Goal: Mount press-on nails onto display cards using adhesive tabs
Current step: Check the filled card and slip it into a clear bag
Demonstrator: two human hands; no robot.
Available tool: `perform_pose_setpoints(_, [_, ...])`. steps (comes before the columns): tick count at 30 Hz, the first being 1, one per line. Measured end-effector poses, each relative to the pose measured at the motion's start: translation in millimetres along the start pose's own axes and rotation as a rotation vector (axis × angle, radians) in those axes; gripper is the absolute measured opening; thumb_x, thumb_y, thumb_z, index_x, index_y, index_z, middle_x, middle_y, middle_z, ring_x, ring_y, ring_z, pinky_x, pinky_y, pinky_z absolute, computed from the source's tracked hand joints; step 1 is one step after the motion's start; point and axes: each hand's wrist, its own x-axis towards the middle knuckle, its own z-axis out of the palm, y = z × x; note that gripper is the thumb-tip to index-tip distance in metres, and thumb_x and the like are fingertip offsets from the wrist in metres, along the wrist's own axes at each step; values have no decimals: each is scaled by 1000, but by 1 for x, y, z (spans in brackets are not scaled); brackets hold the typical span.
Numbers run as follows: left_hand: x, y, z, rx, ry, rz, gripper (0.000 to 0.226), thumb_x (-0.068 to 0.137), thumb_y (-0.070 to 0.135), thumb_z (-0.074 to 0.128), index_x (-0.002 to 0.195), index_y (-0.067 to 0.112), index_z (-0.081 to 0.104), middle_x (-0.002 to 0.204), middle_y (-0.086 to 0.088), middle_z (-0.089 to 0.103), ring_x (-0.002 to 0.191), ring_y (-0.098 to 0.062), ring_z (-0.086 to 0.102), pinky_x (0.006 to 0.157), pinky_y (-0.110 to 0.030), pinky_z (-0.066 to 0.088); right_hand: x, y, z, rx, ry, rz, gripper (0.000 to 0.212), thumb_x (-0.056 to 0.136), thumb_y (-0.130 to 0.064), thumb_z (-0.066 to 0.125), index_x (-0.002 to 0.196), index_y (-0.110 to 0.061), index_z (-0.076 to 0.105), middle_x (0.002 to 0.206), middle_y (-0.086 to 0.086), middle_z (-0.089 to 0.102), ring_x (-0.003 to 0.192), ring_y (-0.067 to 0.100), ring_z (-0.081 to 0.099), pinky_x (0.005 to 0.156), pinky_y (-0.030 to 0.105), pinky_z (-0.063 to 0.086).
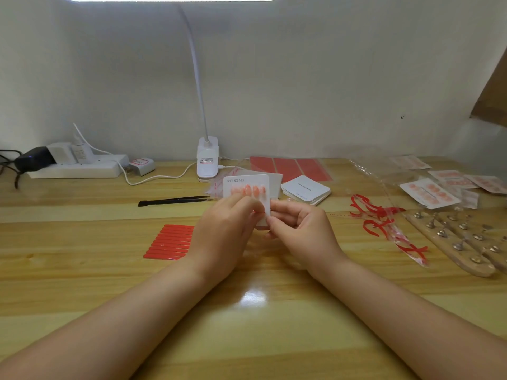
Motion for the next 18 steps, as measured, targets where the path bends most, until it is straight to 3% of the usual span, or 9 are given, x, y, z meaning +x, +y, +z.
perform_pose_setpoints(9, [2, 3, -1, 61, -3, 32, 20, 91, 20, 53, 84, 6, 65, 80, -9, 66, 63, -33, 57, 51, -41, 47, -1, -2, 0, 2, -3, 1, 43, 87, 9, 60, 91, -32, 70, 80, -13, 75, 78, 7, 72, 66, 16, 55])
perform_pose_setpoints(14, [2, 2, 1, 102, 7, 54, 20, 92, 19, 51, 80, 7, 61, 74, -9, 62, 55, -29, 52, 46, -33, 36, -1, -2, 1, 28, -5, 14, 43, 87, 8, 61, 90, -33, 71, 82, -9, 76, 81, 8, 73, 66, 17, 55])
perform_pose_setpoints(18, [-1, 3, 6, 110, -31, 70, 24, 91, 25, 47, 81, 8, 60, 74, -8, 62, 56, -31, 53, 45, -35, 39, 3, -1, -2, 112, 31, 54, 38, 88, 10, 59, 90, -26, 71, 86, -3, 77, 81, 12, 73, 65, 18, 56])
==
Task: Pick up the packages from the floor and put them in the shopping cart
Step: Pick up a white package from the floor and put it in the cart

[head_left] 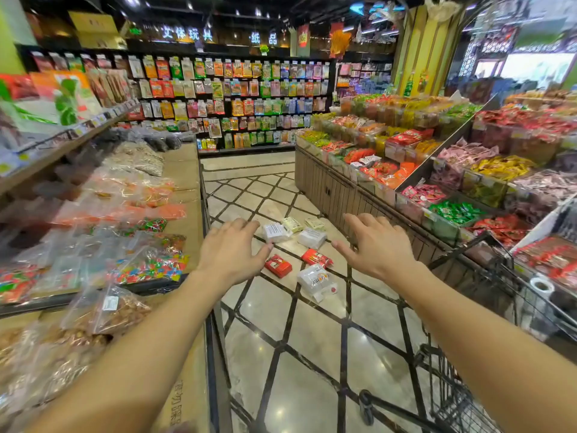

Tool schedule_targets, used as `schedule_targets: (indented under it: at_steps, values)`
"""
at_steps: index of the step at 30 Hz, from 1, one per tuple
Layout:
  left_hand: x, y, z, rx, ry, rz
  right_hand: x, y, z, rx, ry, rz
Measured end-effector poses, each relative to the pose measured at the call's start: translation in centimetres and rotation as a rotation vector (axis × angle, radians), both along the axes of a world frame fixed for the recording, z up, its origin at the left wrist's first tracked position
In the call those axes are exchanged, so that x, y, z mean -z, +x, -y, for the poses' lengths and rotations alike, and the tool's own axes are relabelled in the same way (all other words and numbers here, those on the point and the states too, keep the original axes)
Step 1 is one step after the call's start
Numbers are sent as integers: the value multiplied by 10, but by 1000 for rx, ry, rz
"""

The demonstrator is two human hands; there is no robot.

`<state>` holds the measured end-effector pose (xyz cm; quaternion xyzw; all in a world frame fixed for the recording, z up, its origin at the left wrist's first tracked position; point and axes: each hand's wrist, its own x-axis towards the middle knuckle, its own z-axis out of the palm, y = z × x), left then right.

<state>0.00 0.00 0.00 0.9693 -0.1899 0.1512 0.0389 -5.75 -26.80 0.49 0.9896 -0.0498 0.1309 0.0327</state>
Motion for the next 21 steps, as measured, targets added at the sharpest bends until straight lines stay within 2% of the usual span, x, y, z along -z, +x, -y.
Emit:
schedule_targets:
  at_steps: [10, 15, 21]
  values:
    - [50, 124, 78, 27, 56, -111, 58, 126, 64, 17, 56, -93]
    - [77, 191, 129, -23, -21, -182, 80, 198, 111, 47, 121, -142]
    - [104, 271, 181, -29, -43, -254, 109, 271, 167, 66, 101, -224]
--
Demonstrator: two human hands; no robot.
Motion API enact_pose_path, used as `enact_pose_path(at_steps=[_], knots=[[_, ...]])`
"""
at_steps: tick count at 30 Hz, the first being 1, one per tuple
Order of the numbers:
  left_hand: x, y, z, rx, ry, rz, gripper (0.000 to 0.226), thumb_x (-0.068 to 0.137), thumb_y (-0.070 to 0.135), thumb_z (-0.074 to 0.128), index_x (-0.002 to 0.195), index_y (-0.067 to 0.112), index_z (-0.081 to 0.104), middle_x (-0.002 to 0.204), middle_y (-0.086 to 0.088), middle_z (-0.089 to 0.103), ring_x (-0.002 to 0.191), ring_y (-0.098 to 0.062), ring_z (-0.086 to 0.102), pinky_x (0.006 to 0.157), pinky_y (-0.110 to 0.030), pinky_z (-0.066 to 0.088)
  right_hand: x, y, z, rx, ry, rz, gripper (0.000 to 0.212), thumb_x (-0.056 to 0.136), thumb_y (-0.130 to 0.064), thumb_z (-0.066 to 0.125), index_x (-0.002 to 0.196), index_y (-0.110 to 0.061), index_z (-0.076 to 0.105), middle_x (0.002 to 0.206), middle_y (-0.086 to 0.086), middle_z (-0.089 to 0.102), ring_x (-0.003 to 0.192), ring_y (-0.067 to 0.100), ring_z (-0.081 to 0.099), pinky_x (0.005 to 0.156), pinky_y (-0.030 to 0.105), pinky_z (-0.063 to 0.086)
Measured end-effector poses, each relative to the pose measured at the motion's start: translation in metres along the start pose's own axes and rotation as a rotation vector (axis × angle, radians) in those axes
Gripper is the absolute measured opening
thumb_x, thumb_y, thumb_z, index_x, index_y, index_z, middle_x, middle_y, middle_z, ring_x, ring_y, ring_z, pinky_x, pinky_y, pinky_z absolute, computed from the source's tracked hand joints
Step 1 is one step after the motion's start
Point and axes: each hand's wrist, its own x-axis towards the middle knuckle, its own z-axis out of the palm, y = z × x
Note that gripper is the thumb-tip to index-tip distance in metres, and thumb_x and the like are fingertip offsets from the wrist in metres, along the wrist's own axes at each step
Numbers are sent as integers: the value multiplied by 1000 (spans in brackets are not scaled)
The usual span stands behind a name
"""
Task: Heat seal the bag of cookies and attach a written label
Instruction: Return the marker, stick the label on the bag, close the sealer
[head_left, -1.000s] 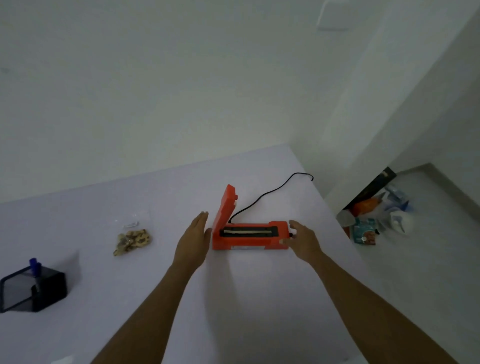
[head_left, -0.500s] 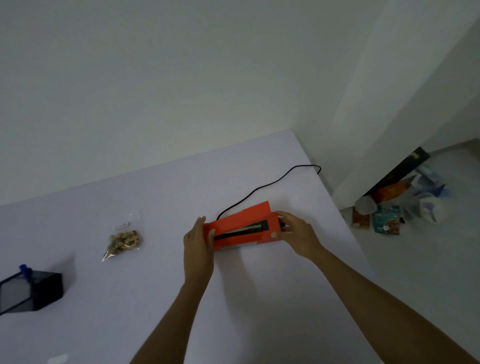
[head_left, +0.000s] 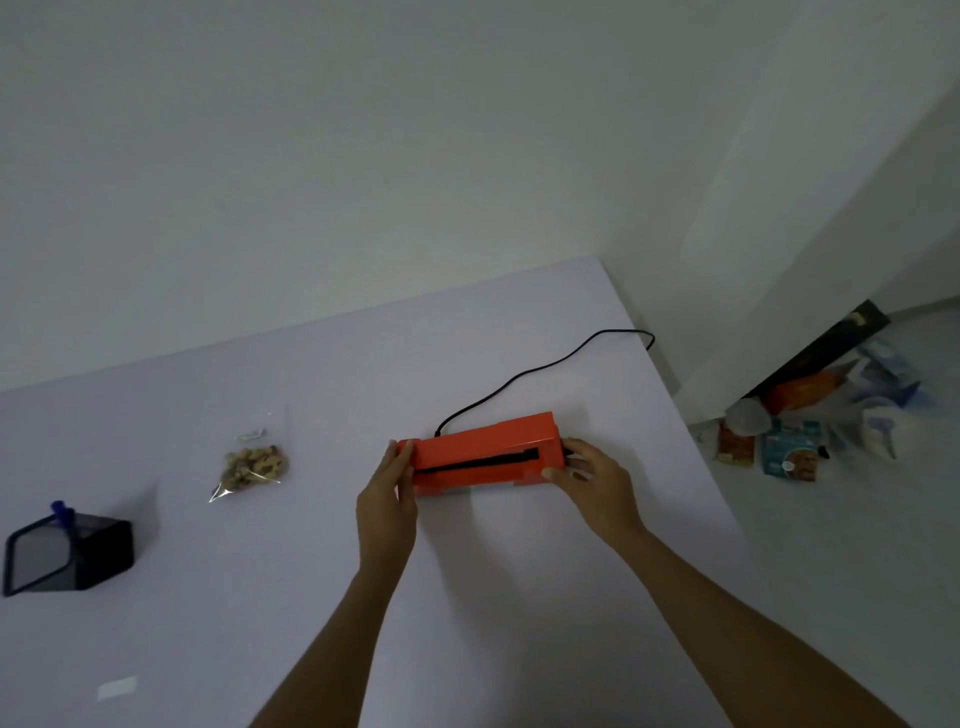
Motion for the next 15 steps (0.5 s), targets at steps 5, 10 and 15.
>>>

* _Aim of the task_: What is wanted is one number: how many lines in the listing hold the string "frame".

* _Worked solution_: 2